Aswat al Iraq news agency reported that the journalists will file a court case against the executive authority in response to the alleged violations of their civil rights.
This episode is the latest in a series of repressive measures adopted by security forces in order to stifle media reports about the current political and social
unrest.["]
NPR's Kelly McEvers would interview Hadi for Morning Edition after he had been released and she noted he had been "beaten in the leg, eyes, and head." He explained that he was accused of attempting to "topple" Nouri al-Maliki's government -- accused by the soldiers under Nouri al-Maliki, the soldiers who beat him. Excerpt:
Hadi
al-Mahdi: I replied, I told the guy who was investigating me, I'm
pretty sure that your brother is unemployed and the street in your area
is unpaved and you know that this political regime is a very corrupt
one.
Kelly McEvers: Mahdi was later put in a room with what he says were about 200 detainees, some of them journalists and intellectuals, many of them young protesters.
Hadi al-Mahdi: I started hearing voices of other people.

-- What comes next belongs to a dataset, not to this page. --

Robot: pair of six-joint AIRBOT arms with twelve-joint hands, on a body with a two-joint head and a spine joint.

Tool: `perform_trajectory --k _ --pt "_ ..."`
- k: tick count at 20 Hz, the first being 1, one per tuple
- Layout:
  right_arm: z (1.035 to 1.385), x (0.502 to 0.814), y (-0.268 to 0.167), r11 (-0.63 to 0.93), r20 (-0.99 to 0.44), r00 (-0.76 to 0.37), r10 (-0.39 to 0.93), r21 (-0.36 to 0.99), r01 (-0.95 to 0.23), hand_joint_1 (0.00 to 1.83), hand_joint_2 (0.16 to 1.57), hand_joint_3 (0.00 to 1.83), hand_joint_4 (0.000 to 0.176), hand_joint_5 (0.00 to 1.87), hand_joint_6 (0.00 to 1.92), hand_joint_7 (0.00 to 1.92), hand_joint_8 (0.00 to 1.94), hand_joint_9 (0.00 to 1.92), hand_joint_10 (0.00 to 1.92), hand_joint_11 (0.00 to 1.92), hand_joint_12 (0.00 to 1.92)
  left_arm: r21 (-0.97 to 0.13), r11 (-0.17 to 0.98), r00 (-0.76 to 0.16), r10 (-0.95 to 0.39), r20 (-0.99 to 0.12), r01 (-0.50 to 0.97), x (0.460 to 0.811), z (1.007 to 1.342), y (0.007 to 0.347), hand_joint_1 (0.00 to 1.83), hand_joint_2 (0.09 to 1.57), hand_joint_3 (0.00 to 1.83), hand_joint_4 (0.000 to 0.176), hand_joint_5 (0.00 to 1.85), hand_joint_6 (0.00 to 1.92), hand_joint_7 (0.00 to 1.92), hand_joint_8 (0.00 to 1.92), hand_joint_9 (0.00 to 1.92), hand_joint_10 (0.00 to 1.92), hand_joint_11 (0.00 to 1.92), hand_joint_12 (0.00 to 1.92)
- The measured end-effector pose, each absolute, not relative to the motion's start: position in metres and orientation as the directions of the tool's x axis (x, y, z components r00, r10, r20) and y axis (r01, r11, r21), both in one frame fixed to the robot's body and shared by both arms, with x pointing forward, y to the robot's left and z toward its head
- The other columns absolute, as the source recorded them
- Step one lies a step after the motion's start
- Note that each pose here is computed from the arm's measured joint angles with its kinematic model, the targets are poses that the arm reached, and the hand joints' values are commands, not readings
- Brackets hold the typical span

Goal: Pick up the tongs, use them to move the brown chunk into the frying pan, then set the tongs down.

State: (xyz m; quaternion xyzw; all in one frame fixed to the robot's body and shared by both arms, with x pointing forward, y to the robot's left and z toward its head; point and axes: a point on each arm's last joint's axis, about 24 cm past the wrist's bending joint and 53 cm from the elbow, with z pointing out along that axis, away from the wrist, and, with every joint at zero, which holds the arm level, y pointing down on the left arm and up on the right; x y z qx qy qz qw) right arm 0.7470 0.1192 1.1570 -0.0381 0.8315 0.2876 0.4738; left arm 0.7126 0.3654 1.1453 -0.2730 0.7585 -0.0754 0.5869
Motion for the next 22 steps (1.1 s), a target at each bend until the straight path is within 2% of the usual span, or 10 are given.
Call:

So, for instance, one guy was crying, another was saying, "Where's my brother?" And a third one was saying, "For the sake of God, help me."
Kelly
McEvers: Mahdi was shown lists of names and asked to reveal people's
addresses. He was forced to sign documents while blindfolded.
Eventually he was released. Mahdi says the experience was worse than
the times he was detained under Saddam Hussein. He says the regime
that's taken Sadam's place is no improvement on the past. This, he says,
should serve as a cautionary tale for other Arab countries trying to
oust dictators.
Hadi al-Mahdi: They toppled the regime, but they brought the worst -- they brought a bunch of thieves, thugs, killers and corrupt people, stealers.
Did you? Did you have meaningful dialogue with Nouri? Like you had with him when he was attacking the protesters in 2011 or the Emo kids in 2011? As he terrorized the country did you really think your 'meaningful dialogue' meant one damn thing? Because looking at it now, all you did was humor the tyrant. He still won't follow the Constitution. And Tuesday, April 23rd his federal forces massacred a sit-in in Hawija. Alsumaria noted Kirkuk's Department of Health (Hawija is in Kirkuk) announced 50 activists have died and 110 were injured in the assault.UNICEF informed the world that 8 of the dead were children and twelve more children were left injured. That was last month.